Justin Baragona, Maxwell Tani, and Andrew Kirell report How Fox News Helped Boost Bannon’s ‘We Build the Wall’ Fiasco:

According to federal prosecutors, Bannon and Kolfage, along with two others, defrauded the hundreds of thousands of donors who gave $25 million to their effort to privately fund a wall along the U.S.-Mexico border. The alleged wall scammers used those funds—despite publicly claiming “All money donated to the campaign goes directly to the wall!”—to line their own pockets and purchase luxury items, the indictment claimed.

Since the viral fundraiser launched in late 2018, Bannon and Kolfage separately appeared on Fox News on more than a few occasions to tout their efforts to the network’s audience and its uncritical, often credulously supportive on-air personalities. While the effort garnered some mainstream media attention, few outlets were as openly supportive of Kolfage and Bannon in their endeavor.

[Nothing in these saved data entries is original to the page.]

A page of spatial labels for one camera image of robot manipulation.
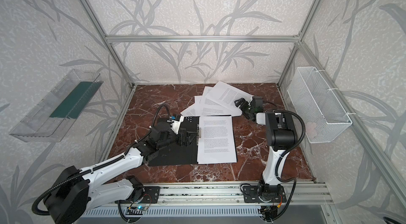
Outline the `blue and black file folder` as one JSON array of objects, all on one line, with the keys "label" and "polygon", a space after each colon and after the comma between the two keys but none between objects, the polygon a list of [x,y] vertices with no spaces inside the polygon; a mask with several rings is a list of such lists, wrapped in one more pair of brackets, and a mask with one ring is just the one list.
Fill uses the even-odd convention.
[{"label": "blue and black file folder", "polygon": [[[159,118],[158,122],[167,122],[169,118]],[[199,128],[199,118],[196,116],[184,117],[180,126],[180,131],[197,131]],[[159,151],[159,155],[149,162],[150,166],[186,165],[198,164],[197,162],[198,144],[195,140],[189,146],[179,146],[177,143]]]}]

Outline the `white printed paper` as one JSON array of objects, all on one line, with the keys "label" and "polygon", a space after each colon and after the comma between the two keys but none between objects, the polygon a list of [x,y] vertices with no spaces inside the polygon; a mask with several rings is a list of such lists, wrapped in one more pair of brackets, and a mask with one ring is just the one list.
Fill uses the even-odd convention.
[{"label": "white printed paper", "polygon": [[242,111],[235,105],[234,101],[243,98],[250,102],[253,95],[219,81],[205,97],[230,110],[233,116],[241,116]]},{"label": "white printed paper", "polygon": [[223,116],[231,115],[233,117],[240,116],[240,112],[229,110],[228,108],[208,99],[206,96],[211,91],[212,87],[205,86],[203,95],[197,103],[198,116]]},{"label": "white printed paper", "polygon": [[237,162],[231,116],[202,116],[199,127],[202,128],[202,138],[198,144],[198,164]]}]

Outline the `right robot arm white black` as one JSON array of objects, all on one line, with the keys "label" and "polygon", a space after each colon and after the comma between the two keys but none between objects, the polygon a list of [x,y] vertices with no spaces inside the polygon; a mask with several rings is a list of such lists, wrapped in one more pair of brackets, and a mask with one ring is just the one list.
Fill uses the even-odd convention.
[{"label": "right robot arm white black", "polygon": [[270,153],[260,181],[262,188],[277,186],[293,180],[292,178],[283,180],[281,173],[285,157],[303,139],[303,135],[298,136],[296,132],[294,118],[304,125],[298,114],[291,111],[265,111],[264,103],[263,98],[259,96],[252,97],[250,101],[244,98],[234,101],[234,105],[242,111],[242,115],[246,119],[265,126],[265,136]]}]

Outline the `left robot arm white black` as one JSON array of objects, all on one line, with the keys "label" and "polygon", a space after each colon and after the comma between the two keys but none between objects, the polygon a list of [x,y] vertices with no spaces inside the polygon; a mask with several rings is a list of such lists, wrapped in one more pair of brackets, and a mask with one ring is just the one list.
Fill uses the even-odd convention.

“A story of the can-do American spirit in action,” Fox News primetime host Laura Ingraham beamed about the fundraiser before interviewing Kolfage during her Dec. 20, 2018 broadcast.

During their chat, Ingraham repeatedly praised Kolfage and teed him up to bash critics who argued against a border wall or called the fundraiser a publicity stunt. “I’d say they’re full of crap. And this is the United States and we can do anything we want,” Kolfage said. “And if people want to donate to that wall and give their money, they can do it. I mean, what’s 80 bucks for 60 million people? The common person can give that kind of money.”

Toluse Olorunnipa and Isaac Stanley-Becker report Touting conspiracy theories, Trump welcomes fringe views into the political mainstream:

Trump rose to political prominence pitching the racist and false conspiracy theory that former president Barack Obama was secretly born in Kenya and therefore ineligible for the presidency. He sought to associate the father of one of his primary opponents, Republican Sen. Ted Cruz of Texas, with the assassin who shot John F. Kennedy. And once in office, he peddled the debunked idea that millions of illegal votes cost him the popular vote.

“These folks — QAnon supporters and other conspiracy-minded people — brought him to the prom,” said Joseph Uscinski, a political scientist at the University of Miami and co-author of “American Conspiracy Theories.” “Now he has to dance with them.”

The president’s willingness to embrace fringe conspiracies has only increased as he has spent more time in office, despite his access to top-notch intelligence assessments that debunk many of his views. Trump has increasingly turned to conspiracy theories as his presidency has faced its greatest head winds yet, amid a pandemic, economic downturn and racial unrest.

Robbie Whelan reports Troubled Covid-19 Data System Returning to CDC:

The U.S. Department of Health and Human Services is reversing course on a change to the way hospitals report critical information on the coronavirus pandemic to the government, returning the responsibility for data collection to the Centers for Disease Control and Prevention.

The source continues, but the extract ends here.